FILM In taking on the subject of family in the documentary October Country, co-directors Michael Palmieri and Donal Mosher face some imposing specters, and I'm not just talking about the varied stories of the Mosher family, who step in front of the camera. If there's any micro-genre within documentary that has become embattled over the past decade, it's the family portrait, thanks to controversial or contentious works such as Andrew Jarecki's Capturing the Friedmans and Jonathan Caouette's Tarnation (both from 2003), son-of-Gray Gardens freakouts which incited claims of exploitation and sensationalism on their paths to a larger public profile.
Palmieri's and Mosher's movie is a quieter work, yet it isn't folksy in a complacent Sundance manner, either. (It's worth noting that October Country has picked up its fest-circuit awards outside of Park City.) The list of the maladies plaguing the Mosher clan physical abuse, drug abuse, war trauma, custody battles, and abortion, to name a handful would provoke an ambulance-chasing impulse in some filmmakers, blood ties be damned. But Palmieri (who edited and did cinematography) and Mosher (a former San Francisco resident whose photo essays on his family were shown at Artists' Television Access) realize these are common American problems, and their treatment of them is at once deeper and more ephemeral. They use the passage of a year from one Halloween to the next to reveal the changes wrought or evident on a person's face, and when they can, a person's life.
While volatile men have left a mark on the Mosher women, October Country makes a quiet case for the family as an enduring matriarchy by beginning with introductions of its female generations: grandmother Dottie, daughter Donna, granddaughters Daneal and Desi, and infant great-granddaughter Ruby. (Wiccan sister-in-law Deniece soon hovers at the fringes of the domestic drama, in semi-alignment with co-director Donal's Halloween framework.) Tweenage Desi is the film's chief scene-stealer, through gruff observation rather than cutesy antics. "Videogames don't really make you smarter, but they make your hands move faster," she observes minutes into the film, describing the hobby as "education for your fingers." The stoic and sole father of the house is Vietnam vet Don. Foster son Chris deploys his callow charm while nursing penchants for pill popping, weed dealing, and shoplifting. By film's end his masculine good looks show signs of giving way to gauntness and gender ambiguity.

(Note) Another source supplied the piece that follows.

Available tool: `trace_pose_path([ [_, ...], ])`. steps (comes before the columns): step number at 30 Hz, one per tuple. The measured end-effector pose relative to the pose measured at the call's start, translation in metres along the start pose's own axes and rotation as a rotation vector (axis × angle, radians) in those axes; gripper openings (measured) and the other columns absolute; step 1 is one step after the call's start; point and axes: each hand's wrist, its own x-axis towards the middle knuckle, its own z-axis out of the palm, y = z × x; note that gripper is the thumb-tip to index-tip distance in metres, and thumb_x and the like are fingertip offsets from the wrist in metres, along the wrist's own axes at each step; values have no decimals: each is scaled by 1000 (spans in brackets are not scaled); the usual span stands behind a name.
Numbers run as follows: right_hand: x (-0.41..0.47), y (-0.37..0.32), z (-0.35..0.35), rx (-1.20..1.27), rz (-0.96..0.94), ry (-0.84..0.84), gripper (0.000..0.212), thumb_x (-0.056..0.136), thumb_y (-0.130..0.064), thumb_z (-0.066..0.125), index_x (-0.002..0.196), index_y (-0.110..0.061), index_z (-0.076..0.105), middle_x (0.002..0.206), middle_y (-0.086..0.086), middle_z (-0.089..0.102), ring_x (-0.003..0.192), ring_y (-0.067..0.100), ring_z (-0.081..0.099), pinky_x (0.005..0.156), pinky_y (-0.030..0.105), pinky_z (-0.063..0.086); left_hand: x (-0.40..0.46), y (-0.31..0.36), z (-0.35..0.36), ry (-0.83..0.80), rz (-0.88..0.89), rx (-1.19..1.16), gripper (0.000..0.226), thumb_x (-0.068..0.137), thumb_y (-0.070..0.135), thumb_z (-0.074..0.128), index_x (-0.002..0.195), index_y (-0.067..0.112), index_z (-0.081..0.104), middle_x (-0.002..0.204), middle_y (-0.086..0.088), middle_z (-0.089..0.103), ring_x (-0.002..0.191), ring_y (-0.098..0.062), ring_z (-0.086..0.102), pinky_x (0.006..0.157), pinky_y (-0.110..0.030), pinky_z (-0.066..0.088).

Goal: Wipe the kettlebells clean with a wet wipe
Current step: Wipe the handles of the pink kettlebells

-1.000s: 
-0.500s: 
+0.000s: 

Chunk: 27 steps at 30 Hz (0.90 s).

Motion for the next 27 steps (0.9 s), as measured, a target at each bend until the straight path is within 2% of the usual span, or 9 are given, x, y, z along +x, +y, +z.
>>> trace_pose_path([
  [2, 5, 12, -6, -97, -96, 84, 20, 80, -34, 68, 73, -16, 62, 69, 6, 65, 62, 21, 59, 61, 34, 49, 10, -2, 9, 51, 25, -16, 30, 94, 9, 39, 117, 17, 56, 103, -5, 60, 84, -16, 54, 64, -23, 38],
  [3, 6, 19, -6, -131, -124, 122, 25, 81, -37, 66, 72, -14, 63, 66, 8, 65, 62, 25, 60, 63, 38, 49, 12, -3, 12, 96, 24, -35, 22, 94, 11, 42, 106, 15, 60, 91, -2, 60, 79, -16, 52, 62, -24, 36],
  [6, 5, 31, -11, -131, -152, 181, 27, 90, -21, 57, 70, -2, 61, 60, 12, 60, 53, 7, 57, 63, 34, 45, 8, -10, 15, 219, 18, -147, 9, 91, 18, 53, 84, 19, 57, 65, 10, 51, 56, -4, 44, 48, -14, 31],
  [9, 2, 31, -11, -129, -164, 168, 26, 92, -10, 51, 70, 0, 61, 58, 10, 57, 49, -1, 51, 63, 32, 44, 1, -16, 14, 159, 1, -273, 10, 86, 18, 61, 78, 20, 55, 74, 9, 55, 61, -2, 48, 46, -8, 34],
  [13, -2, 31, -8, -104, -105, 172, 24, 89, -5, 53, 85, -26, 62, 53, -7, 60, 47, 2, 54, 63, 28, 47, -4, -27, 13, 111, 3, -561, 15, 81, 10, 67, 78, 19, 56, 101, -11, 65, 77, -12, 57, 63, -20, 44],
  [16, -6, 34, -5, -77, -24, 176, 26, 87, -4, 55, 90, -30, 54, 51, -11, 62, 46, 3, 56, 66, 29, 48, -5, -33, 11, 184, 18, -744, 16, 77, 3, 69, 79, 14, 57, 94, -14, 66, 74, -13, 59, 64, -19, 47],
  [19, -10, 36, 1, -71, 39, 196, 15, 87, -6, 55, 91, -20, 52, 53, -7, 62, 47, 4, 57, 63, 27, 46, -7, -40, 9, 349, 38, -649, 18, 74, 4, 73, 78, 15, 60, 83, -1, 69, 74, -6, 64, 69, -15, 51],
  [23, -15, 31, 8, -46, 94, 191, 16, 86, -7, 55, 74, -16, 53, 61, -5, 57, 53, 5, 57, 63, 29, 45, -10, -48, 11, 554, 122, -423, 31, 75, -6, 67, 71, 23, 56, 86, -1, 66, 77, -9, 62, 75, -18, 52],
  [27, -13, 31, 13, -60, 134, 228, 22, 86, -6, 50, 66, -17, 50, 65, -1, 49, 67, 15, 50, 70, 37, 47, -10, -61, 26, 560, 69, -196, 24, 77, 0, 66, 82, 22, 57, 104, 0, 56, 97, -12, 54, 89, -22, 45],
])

October Country has a light touch, rarely giving way to easy associations, and avoiding the reality television ploy of inciting arguments in all but one scene. Its look at Daneal's young motherhood is just a side of a many-sided die, yet more perceptive than whole hours devoted to the subject by MTV documentaries. Cigarettes in hand, Dottie, Donna, and Daneal hold forth on life, while the camera lights upon abandoned GED books and other forms of abandonment signified by clutter. If this sounds grim, the beauty of the cinematography attuned to the colors of fall and winter and the beauty of these people and their home offsets the futility and depression. The structure of the story is loose enough to allow the filmmakers to sync up with Desi's playful creativity and droll truths ("Nobody is fighting for anything" in the war, she notes later on) and the harsh American irony within Don's fear of 4th of July fireworks.
This is the kind of documentary that looks closely enough to notice the sensitivity on a person's face after she has been forced to break one of her creeds. Yet Mosher and Palmieri are selective as to when they allow their point-of-view to merge with that of the person on camera, only allowing this to happen once the family has become more familiar to the viewer.